# Is the Canon 500D/T1i rebel a good beginner camera?



## myabn (Jun 26, 2011)

I really love photography but can't afford per say, canon eos 5d mark ll, I have a crappy camera right now and I heard that the rebel is a really good camera, Is that true?


----------



## tyler_h (Jun 26, 2011)

Yeah, any of the lower end cameras are good to begin. People don't always know what they will like shooting the most so it can be better to buy a cheaper camera and look to upgrade when you know what you need out of your camera that a xx0D series camera won't provide.

The more important investments will be lenses. The kit lens is perfectly good to start out with until you know what you need. Some cheap additions to consider are the 55-200 as a cheap telephoto and the 50 f/1.8 as a cheap intro to fast primes.


----------



## myabn (Jun 26, 2011)

Thanks, what about a Canon Zoom EF 28-90mm 1:4-5.6 lens? Is that a good one?


----------



## tyler_h (Jun 26, 2011)

myabn said:


> Thanks, what about a Canon Zoom EF 28-90mm 1:4-5.6 lens? Is that a good one?

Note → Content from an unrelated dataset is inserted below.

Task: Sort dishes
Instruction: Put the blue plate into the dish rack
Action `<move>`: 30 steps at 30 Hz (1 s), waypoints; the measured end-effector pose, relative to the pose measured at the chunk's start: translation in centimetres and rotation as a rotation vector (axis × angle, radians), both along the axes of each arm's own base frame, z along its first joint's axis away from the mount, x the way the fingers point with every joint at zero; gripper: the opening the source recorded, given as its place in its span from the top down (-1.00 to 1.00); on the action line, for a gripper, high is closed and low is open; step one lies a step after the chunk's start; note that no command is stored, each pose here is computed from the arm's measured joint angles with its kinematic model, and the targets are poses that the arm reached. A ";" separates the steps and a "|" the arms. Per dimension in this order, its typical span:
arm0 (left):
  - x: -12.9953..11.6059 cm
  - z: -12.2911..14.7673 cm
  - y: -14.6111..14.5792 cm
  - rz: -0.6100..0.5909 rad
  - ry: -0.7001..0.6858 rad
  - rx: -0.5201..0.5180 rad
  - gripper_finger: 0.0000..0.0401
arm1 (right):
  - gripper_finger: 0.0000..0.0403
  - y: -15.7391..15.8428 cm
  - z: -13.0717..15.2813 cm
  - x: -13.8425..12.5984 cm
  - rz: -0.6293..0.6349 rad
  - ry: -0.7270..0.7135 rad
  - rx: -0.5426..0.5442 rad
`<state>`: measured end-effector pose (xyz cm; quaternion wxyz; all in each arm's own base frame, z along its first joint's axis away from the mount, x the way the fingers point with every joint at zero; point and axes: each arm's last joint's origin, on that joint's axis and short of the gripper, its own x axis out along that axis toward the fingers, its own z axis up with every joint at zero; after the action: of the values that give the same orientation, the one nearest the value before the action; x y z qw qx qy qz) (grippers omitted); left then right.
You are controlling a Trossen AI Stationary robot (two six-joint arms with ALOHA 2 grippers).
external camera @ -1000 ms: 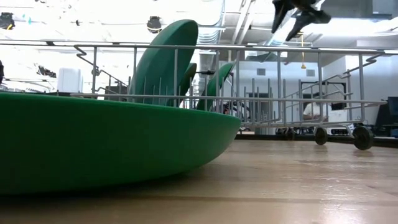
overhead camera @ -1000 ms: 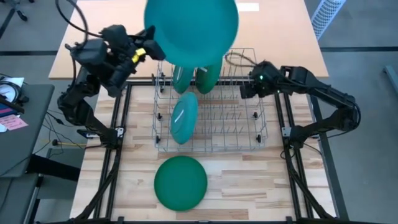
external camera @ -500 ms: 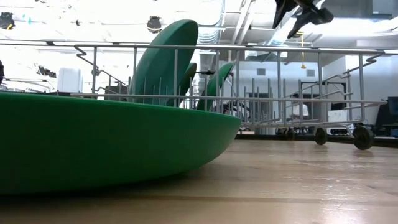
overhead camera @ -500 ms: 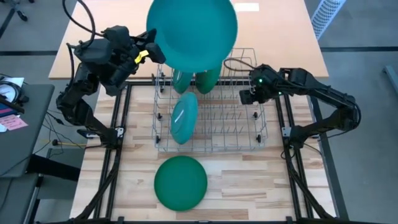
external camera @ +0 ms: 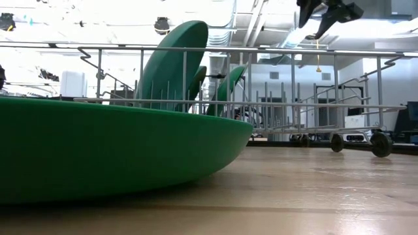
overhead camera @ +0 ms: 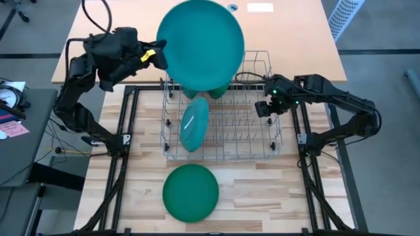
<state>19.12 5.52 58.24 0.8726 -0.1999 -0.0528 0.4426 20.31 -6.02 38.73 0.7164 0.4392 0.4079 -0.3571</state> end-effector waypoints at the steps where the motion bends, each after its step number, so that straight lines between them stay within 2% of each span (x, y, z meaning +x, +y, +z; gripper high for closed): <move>1: 0.0 -0.1 0.1 0.001 0.009 -0.009 1.00 | -0.12 -0.2 0.0 -0.1 -0.004 0.001 -0.002; 3: -0.1 -0.5 0.3 -0.016 0.024 -0.038 1.00 | -0.12 -0.5 0.0 -0.2 -0.017 0.002 -0.003; 6: -0.2 -1.1 0.8 -0.145 0.033 -0.125 1.00 | -0.12 -0.8 0.0 -0.3 -0.035 0.005 -0.012; 10: 0.1 -1.9 1.3 -0.363 0.072 -0.246 1.00 | -0.12 -1.4 -0.1 0.1 -0.026 -0.003 -0.044; 13: 0.6 -1.9 1.8 -0.584 0.044 -0.299 1.00 | -0.12 -2.0 0.0 0.1 0.006 -0.005 -0.076; 19: 2.7 0.1 2.7 -1.061 -0.163 -0.223 1.00 | -0.12 -2.6 0.1 -0.3 0.014 -0.002 -0.093; 22: 4.4 1.2 3.4 -1.296 -0.252 -0.093 1.00 | -0.12 -2.7 0.1 -0.2 0.015 -0.004 -0.096; 25: 5.9 2.8 3.7 -1.507 -0.364 0.206 1.00 | -0.12 -2.7 0.1 -0.1 0.016 -0.013 -0.100; 28: 6.5 4.3 3.4 -1.587 -0.531 0.569 1.00 | -0.12 -2.4 0.1 0.0 0.027 -0.012 -0.099; 30: 6.7 4.3 3.6 -1.582 -0.665 0.738 1.00 | -0.12 -2.2 0.1 0.1 0.035 -0.011 -0.097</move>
<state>25.85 9.11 62.50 0.8686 -0.0045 -0.2857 -0.4048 20.37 -8.23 38.80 0.7453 0.3987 0.3936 -0.3614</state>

I believe that's a fairly old lens...
With the 500D/550D/600D etc there is a 1.6x crop factor to consider. That lens would be a 44.8-144mm equivalent. In other words, it wouldn't give you much of a wide angle for use in tight spaces / for landscape photography. I don't know how it rates for image quality. The 18-55 f/3.5-5.6 IS is pretty good for a cheap kit lens. with the trade off being these lenses (the 18-55. 55-200, 50 f/1.8) have cheaper construction such as plastic mounts.

Depending on how tight your budget is you might want to consider the 1100D as well. Most people will agree that your lenses will be more important in determining image quality than the body, and would rather spend more on their lenses than the body. You do loose some features though, and it can result in you wanting to upgrade you body earlier. At the same time you won't have invested as much to figure out what you want from your camera.


If you are comfortable buying used you could look at a x0D series camera, like a 20D, 30D, or 40D. I can't tell you a huge amount on these, but they are in the series above the xx0D series and have a bit sturdier construction and larger size which you might find more comfortable to hold.


----------